§ **Exercise description**:
Exactly reproduce the lines from the one containing "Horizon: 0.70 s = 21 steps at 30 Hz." through the last line of the data, both ends included, leaving out pictures.
______________________________
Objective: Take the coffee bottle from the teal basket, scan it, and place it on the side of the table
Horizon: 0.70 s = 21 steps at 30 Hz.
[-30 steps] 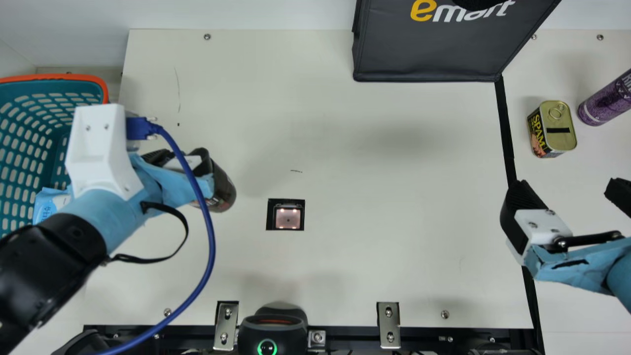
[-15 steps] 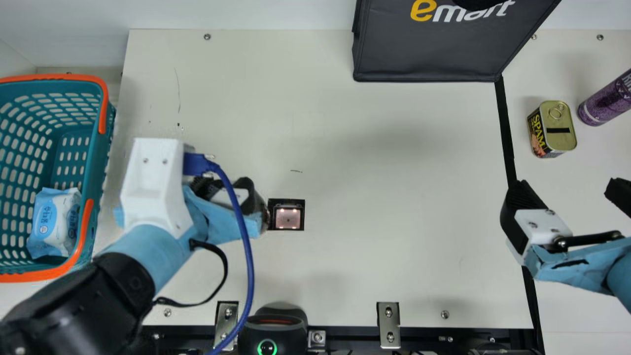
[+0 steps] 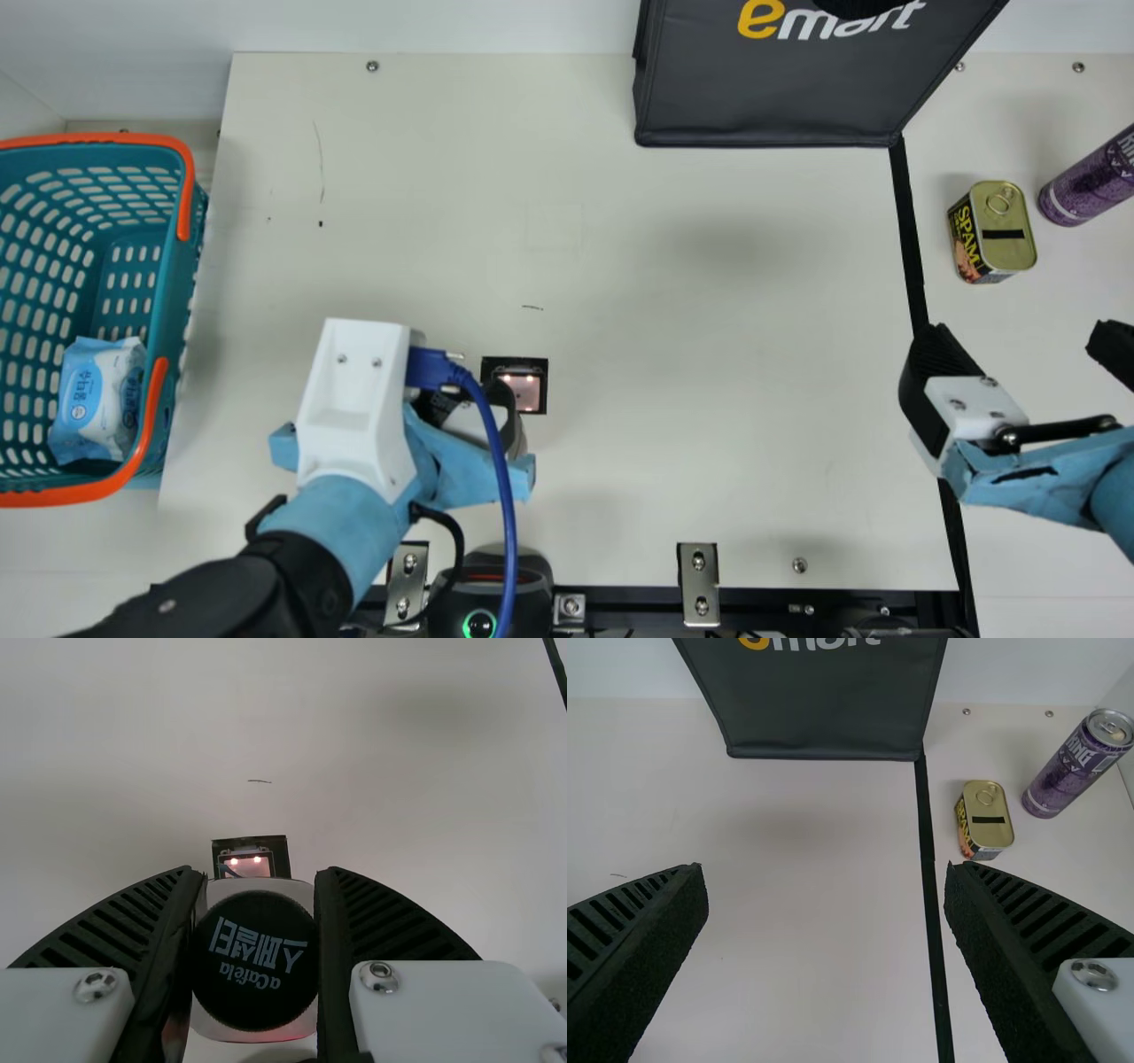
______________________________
§ **Expected output**:
Horizon: 0.70 s = 21 steps at 30 Hz.
[-30 steps] 
[-15 steps] 
[+0 steps] 

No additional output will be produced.